**What to work on**
Of the lines listed below, return exactly those that run from the line containing "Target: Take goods" through the line containing "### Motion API", both included.

Data excerpts
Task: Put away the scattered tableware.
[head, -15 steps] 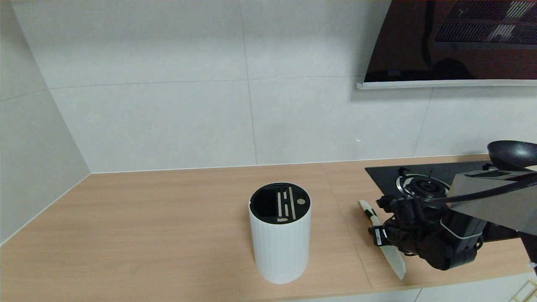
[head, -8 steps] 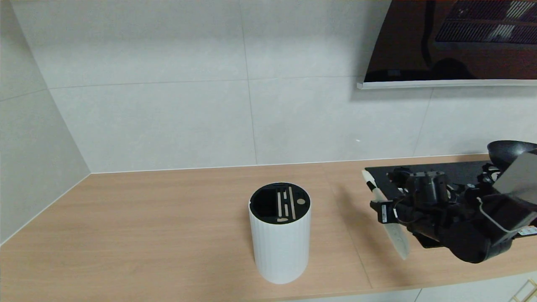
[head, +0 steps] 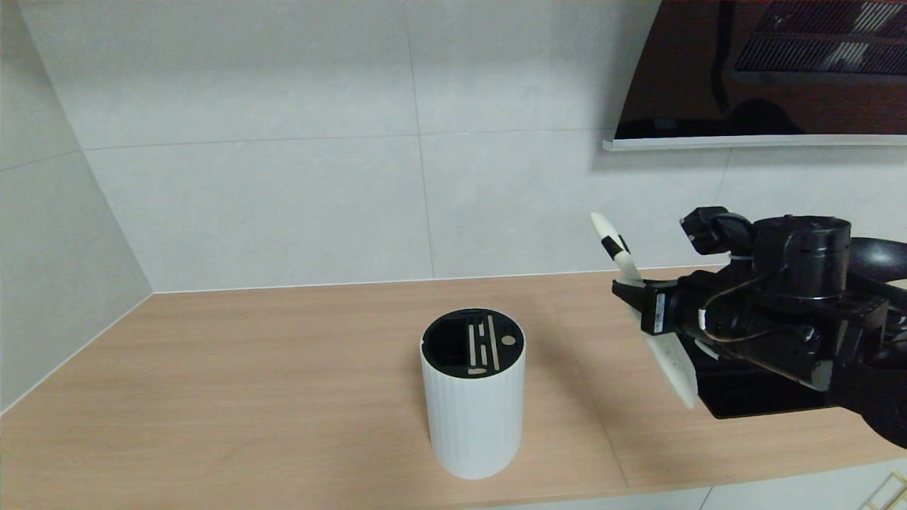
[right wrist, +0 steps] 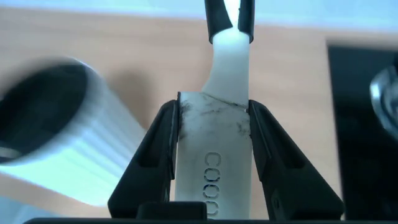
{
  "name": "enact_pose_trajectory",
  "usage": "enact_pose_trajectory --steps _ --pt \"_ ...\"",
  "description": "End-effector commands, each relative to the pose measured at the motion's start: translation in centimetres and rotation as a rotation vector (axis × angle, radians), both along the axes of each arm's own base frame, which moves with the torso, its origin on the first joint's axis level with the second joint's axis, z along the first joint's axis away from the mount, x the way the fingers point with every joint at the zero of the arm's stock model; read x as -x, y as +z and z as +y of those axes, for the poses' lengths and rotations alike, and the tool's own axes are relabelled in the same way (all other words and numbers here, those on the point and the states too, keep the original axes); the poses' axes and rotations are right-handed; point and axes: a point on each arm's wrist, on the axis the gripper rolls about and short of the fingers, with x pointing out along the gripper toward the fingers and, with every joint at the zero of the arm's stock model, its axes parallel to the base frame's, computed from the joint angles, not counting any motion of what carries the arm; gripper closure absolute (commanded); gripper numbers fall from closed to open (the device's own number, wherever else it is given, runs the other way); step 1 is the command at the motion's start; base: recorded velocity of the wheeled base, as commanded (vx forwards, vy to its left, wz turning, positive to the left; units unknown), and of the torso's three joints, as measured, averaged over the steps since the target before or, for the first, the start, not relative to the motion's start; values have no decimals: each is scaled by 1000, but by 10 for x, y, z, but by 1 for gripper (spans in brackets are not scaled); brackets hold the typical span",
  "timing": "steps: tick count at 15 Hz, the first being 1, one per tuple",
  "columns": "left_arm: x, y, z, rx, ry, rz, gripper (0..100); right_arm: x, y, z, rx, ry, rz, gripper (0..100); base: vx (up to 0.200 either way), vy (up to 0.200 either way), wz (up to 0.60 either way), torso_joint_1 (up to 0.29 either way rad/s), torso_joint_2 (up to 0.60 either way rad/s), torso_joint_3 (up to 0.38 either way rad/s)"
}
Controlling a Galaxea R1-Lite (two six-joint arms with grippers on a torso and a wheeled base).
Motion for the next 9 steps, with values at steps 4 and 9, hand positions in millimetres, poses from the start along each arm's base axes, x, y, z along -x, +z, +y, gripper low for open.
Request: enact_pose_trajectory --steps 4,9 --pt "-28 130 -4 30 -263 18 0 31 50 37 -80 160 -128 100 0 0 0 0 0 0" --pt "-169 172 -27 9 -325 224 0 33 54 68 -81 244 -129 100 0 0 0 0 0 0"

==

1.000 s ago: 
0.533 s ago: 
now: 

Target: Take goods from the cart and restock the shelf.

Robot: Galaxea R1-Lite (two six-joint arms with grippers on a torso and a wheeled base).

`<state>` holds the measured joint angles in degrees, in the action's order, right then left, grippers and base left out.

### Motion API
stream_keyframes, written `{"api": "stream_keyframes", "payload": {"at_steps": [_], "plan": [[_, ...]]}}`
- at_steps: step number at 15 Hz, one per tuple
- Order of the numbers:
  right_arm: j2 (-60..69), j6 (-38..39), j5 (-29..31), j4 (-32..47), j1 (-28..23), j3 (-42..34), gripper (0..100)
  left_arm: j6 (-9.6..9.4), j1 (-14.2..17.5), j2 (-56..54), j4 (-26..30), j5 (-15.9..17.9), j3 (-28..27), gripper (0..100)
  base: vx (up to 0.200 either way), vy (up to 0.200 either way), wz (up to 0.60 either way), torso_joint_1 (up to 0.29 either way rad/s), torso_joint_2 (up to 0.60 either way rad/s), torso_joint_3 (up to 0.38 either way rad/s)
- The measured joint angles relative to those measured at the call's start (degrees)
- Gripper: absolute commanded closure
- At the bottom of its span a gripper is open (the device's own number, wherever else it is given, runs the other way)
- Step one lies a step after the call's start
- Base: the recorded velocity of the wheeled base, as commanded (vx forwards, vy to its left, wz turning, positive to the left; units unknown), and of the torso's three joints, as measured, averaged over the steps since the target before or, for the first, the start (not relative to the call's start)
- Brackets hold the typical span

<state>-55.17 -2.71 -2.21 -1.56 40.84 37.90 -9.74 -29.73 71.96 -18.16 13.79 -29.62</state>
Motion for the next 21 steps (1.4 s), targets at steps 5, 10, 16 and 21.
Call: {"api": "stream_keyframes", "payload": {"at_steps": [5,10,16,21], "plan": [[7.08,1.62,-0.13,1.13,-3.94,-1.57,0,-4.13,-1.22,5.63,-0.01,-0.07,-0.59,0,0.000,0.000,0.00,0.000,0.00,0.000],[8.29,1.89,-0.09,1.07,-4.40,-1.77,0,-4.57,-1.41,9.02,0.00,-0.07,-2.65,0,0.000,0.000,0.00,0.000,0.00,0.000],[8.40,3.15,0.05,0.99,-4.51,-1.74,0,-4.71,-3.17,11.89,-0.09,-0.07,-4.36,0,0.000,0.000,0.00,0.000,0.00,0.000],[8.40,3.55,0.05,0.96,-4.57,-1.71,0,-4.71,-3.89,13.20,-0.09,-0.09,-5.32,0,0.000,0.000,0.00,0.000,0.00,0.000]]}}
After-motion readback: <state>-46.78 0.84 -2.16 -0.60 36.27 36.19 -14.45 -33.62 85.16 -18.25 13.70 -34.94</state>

**Expected answer**
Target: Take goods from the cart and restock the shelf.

Robot: Galaxea R1-Lite (two six-joint arms with grippers on a torso and a wheeled base).

`<state>` holds the measured joint angles in degrees, in the action's order, right then left, grippers and base left out.

### Motion API

This exercise is now fully answered.